**Aim of the exercise:**
Images are to be dropped, and the rest of the data reproduced exactly.

===

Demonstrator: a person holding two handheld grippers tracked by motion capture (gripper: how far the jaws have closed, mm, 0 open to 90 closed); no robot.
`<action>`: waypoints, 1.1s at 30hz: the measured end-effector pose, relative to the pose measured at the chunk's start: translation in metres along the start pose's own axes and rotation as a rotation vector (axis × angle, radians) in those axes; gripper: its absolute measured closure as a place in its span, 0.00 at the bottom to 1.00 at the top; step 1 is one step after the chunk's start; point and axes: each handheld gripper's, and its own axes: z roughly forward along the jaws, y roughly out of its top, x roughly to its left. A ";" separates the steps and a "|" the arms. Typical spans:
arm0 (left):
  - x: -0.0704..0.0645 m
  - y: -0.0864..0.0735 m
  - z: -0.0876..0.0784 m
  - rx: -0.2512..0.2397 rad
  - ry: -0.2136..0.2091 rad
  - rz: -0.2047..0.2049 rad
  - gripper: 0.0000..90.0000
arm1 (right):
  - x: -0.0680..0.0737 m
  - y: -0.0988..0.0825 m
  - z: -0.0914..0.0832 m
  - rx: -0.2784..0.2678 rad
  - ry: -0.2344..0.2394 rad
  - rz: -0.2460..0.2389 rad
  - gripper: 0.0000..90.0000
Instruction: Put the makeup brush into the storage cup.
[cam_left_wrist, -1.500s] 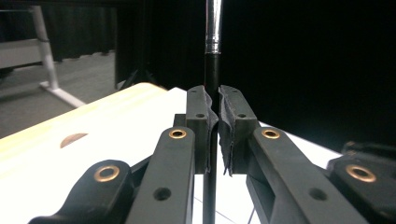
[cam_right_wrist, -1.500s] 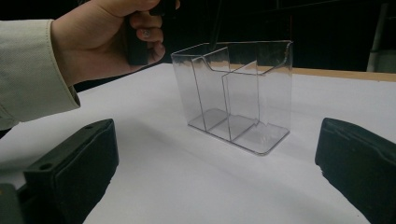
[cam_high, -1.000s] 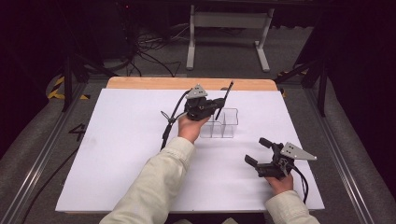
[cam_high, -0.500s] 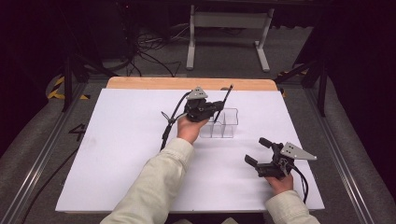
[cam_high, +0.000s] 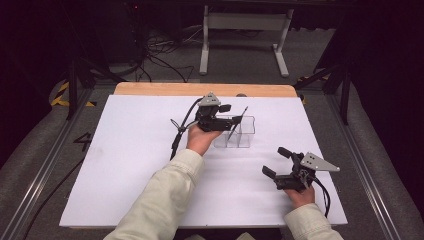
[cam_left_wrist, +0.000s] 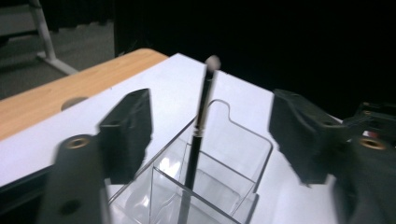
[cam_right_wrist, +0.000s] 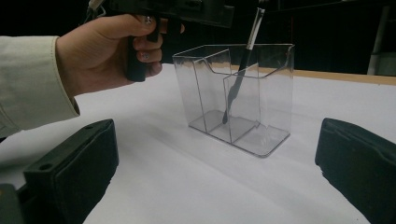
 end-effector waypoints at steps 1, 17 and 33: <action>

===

**Expected answer:**
Demonstrator: a person holding two handheld grippers tracked by motion capture (gripper: how far the jaws have closed, mm, 0 open to 90 closed); no robot.
`<action>`: waypoints, 1.1s at 30hz: the measured end-effector pose, relative to the pose measured at the chunk's start: translation in metres along the start pose's own axes and rotation as a rotation vector (axis × angle, radians) in those axes; gripper: its absolute measured closure as a place in its span, 0.00 at the bottom to 1.00 at the top; step 1 is one step after the chunk's start; point and axes: each handheld gripper's, and its own axes: z roughly forward along the jaws, y roughly out of its top, x roughly to its left. A ";" separates the steps and a "|" the arms. Typical spans:
arm0 (left):
  - x: -0.0704..0.0645 m
  - y: -0.0864..0.0735 m
  - z: -0.0876..0.0784 m
  - rx: -0.2512..0.2397 rad
  - ry: -0.2136..0.2091 rad
  - rz: -0.2047..0.2049 rad
  - gripper: 0.0000..90.0000
arm1 (right):
  - x: -0.0680..0.0737 m
  - y: -0.0988..0.0825 m
  - z: -0.0914..0.0832 m
  - rx: -0.2784..0.2678 rad
  - ry: -0.2344..0.2394 rad
  - rz: -0.2460..0.2389 rad
  - gripper: 0.0000..90.0000
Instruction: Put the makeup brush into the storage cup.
[cam_left_wrist, -1.500s] 
[cam_right_wrist, -1.500s] 
[cam_high, -1.000s] 
[cam_high, -0.500s] 
[cam_high, +0.000s] 
[cam_left_wrist, +0.000s] 
[cam_right_wrist, +0.000s] 
 end-effector waypoints at steps 1, 17 and 33: <action>

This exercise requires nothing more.